• GIVEN INFORMATION:
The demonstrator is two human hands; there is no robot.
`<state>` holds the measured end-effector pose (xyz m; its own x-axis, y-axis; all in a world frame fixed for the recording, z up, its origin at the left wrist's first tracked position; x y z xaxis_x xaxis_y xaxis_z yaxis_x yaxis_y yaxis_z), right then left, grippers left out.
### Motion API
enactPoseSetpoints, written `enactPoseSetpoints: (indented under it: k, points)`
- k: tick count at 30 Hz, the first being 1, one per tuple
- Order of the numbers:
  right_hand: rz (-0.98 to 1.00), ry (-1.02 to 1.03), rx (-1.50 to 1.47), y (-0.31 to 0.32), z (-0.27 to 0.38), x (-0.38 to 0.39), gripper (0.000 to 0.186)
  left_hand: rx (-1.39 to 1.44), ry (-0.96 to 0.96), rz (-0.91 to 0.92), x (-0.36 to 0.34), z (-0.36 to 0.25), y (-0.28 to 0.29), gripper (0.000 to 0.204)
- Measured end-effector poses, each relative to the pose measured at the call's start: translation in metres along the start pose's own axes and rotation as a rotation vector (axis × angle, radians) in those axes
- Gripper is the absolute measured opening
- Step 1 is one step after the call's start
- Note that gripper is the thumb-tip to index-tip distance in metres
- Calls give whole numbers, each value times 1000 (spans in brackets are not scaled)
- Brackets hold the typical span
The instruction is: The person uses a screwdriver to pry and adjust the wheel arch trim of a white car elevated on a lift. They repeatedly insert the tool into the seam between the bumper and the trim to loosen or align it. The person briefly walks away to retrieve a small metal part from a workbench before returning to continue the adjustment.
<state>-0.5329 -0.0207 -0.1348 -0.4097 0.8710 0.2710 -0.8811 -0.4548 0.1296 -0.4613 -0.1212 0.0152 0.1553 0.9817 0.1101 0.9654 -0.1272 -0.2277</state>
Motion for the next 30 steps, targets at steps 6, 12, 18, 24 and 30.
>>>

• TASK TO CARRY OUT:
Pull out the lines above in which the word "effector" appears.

• PROBLEM SOLUTION:
`<state>` holds the measured end-effector pose (xyz m; its own x-axis, y-axis; all in a world frame fixed for the recording, z up, its origin at the left wrist's first tracked position; x y z xaxis_x xaxis_y xaxis_z yaxis_x yaxis_y yaxis_z), right then left, grippers left out.
- Measured end-effector poses, each relative to the pose measured at the call's start: translation in metres along the start pose's own axes and rotation as a rotation vector (axis × angle, radians) in those axes

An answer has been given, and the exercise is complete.